→ YOUR INSTRUCTIONS: Only one stretch of the data is wanted: the line containing "(32, 381) to (25, 349): 32", the line containing "How high above the floor is the lens? 145", and every line between them, copied exactly.

→ INFORMATION SHOWN:
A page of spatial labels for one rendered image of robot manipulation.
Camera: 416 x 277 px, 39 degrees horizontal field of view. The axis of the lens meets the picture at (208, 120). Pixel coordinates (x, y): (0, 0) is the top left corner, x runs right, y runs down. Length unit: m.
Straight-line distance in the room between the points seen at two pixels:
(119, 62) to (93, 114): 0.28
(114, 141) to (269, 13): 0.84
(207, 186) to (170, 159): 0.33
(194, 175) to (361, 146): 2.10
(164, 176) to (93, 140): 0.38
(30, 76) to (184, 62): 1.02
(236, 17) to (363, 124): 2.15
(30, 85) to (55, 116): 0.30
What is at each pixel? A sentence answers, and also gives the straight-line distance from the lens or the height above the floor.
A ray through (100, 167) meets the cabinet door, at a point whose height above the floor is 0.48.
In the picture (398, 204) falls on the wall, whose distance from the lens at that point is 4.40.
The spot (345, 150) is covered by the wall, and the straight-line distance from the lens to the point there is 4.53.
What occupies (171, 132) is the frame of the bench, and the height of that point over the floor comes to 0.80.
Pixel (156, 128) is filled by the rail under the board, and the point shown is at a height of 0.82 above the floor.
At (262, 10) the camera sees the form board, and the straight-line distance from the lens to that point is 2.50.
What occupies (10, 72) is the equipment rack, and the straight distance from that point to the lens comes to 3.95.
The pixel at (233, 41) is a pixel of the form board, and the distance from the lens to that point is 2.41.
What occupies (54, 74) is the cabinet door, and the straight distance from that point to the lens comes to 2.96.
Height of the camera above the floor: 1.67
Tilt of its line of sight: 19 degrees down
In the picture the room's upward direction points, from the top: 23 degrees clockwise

...

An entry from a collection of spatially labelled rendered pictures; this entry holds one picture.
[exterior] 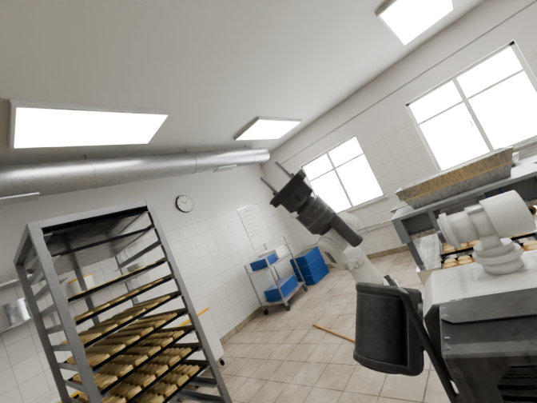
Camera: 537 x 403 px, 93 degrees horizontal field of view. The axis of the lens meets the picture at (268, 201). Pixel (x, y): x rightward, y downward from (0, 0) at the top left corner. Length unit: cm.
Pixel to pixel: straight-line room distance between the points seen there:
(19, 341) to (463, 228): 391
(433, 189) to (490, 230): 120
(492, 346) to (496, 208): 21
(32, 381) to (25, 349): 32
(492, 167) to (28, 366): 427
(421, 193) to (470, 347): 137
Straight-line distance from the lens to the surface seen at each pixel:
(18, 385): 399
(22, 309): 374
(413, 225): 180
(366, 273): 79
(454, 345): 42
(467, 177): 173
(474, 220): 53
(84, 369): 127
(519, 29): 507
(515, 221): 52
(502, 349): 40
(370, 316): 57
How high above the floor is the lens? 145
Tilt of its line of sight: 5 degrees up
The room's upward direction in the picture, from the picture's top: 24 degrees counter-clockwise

→ SOLVED PROBLEM:
(32, 381) to (25, 349): 32
(492, 167) to (28, 366): 427
(421, 193) to (470, 347): 137
Straight-line distance from the lens to the surface seen at each pixel:
(18, 385): 399
(22, 309): 374
(413, 225): 180
(366, 273): 79
(454, 345): 42
(467, 177): 173
(474, 220): 53
(84, 369): 127
(519, 29): 507
(515, 221): 52
(502, 349): 40
(370, 316): 57
How high above the floor is the lens? 145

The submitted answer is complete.